* [What you need to do]:
Report how many lines in the records below hold the word "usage". Add nothing to the number.

Segment Start: Materials provided

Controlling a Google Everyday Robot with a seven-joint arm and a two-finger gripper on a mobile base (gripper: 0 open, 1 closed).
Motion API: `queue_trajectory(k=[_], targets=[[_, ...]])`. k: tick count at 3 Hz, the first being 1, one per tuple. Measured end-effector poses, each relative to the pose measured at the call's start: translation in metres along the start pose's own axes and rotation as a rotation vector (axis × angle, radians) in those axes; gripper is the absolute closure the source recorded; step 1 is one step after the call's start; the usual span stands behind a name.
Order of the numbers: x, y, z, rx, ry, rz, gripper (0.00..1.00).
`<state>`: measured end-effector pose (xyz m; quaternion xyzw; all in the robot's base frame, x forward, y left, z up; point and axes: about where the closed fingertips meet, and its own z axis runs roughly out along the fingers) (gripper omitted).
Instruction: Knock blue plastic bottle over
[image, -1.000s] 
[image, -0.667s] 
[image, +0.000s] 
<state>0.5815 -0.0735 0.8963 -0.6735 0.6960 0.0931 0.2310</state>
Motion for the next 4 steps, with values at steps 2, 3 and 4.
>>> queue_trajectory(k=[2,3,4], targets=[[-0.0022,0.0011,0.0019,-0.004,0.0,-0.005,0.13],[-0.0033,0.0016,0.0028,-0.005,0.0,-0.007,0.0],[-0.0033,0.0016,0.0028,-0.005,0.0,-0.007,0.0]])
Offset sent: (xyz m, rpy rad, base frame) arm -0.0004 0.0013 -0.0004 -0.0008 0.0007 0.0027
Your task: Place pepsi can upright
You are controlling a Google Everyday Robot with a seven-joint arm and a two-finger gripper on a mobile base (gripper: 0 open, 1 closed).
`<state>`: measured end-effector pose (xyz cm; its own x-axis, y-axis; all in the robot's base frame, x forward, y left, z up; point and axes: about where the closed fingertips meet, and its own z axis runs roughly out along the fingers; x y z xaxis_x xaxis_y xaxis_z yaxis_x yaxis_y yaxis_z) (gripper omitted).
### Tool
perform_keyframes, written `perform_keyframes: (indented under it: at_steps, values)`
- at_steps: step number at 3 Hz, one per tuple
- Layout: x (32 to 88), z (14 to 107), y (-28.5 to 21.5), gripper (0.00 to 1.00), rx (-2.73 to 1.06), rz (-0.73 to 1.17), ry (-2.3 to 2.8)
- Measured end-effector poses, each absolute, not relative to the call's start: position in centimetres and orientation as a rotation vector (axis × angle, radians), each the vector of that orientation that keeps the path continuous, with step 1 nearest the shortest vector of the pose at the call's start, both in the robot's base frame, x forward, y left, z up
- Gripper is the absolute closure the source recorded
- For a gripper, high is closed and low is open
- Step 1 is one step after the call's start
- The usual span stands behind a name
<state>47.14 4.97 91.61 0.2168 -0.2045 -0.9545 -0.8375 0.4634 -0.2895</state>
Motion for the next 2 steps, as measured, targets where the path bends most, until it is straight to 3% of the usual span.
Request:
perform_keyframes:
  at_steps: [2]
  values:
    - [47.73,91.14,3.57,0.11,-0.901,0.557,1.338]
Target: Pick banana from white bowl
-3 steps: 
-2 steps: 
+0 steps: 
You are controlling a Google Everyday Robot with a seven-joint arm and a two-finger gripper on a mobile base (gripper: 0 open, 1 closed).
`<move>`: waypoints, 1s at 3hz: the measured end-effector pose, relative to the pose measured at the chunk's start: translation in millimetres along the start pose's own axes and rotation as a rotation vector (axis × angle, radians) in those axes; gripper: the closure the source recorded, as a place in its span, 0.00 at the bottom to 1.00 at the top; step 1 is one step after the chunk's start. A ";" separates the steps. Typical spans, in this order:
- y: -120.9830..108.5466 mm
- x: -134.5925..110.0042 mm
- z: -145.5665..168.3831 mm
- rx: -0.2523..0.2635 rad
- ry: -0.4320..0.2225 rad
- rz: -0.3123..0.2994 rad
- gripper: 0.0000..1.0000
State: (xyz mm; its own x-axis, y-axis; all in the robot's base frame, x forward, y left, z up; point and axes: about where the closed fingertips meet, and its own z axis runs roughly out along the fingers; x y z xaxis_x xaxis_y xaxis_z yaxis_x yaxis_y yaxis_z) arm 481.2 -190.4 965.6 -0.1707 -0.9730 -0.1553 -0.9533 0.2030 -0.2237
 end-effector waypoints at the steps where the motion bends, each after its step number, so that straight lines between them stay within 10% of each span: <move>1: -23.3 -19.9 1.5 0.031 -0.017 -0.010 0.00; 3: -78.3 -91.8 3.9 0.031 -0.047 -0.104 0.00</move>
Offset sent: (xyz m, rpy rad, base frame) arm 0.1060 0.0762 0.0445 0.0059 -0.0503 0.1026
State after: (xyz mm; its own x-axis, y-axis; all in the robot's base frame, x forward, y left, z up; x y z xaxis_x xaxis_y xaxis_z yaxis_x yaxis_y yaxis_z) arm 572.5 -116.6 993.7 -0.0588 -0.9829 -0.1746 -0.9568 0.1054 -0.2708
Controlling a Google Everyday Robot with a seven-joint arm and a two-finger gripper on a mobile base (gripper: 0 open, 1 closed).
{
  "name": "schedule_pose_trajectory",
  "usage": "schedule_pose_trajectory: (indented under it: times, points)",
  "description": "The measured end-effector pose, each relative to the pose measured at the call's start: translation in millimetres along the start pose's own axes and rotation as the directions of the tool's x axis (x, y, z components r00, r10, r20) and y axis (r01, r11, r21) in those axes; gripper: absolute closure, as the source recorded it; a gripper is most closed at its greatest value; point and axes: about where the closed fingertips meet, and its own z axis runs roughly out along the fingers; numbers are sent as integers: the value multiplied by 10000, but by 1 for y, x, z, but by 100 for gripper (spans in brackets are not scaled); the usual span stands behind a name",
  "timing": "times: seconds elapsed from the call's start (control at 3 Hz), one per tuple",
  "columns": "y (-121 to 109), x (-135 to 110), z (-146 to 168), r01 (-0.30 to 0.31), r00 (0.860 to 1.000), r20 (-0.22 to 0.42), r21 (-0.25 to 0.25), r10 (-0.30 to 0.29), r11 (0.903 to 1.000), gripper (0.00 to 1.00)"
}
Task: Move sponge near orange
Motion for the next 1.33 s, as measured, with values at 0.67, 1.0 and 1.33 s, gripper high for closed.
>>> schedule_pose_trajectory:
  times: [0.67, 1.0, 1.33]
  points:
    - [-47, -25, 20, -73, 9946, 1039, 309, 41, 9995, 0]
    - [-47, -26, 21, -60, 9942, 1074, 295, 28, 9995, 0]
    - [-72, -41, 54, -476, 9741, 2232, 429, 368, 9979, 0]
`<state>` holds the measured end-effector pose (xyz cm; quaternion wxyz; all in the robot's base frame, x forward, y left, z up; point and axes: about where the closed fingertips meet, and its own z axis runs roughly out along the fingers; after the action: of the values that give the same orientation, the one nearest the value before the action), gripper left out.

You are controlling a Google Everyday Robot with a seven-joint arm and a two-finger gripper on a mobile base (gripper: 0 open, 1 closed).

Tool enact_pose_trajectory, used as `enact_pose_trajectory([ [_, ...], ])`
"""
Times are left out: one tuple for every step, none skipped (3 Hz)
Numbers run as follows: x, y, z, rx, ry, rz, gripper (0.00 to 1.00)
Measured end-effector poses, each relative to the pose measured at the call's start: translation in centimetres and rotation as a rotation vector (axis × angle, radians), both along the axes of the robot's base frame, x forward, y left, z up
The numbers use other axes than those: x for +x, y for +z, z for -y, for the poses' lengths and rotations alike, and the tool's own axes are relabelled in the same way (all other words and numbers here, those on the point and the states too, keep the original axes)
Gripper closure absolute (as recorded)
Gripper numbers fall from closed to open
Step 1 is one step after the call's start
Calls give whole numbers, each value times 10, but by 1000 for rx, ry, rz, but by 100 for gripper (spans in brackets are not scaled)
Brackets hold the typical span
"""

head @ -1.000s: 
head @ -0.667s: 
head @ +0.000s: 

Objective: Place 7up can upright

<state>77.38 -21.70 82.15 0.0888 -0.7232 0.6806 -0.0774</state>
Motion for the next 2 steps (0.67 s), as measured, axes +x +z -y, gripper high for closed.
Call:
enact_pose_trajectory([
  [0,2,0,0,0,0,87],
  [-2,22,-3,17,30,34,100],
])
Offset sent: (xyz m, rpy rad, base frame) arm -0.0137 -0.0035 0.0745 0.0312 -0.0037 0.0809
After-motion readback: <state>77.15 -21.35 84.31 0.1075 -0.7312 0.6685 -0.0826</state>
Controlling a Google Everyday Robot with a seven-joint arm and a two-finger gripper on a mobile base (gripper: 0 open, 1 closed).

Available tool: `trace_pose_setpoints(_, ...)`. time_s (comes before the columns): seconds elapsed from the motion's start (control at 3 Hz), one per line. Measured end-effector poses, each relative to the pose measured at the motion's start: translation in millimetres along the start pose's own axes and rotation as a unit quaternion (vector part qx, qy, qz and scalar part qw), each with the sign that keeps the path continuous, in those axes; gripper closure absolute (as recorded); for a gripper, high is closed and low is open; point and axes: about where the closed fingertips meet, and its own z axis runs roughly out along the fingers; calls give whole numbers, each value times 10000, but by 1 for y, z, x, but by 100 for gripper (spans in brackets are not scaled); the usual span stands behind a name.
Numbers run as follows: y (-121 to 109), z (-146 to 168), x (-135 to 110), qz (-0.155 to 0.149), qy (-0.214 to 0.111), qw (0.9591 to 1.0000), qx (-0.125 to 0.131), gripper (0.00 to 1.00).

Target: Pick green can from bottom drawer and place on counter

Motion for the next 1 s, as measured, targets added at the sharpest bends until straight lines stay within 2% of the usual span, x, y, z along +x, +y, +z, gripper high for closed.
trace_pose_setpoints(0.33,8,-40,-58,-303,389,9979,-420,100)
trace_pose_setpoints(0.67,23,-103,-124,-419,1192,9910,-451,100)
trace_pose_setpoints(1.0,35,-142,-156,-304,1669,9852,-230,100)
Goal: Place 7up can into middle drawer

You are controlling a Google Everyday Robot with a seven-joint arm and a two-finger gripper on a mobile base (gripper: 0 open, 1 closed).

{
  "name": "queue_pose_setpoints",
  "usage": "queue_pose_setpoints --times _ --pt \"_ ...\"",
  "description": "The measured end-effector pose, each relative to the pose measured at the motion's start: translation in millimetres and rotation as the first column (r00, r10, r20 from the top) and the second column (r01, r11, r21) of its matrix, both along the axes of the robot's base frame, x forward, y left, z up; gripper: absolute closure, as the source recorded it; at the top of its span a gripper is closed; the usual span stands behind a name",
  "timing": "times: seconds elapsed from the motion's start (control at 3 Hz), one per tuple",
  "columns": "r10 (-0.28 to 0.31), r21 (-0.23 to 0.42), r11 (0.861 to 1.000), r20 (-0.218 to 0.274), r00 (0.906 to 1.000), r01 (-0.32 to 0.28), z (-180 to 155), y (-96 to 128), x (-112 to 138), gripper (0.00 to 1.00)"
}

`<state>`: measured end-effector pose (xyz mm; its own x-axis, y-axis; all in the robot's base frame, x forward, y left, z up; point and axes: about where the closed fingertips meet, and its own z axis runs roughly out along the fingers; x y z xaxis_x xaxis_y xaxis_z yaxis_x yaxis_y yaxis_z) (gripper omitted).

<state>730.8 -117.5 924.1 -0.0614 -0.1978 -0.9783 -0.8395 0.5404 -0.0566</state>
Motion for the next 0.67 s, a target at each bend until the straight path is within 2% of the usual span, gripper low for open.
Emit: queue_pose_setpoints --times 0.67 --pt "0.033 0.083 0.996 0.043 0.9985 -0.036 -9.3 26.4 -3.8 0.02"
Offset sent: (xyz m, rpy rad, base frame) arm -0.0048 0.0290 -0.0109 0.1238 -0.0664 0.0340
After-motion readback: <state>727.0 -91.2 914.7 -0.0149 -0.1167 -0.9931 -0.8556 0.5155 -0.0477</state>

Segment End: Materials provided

* [Solution below]:
2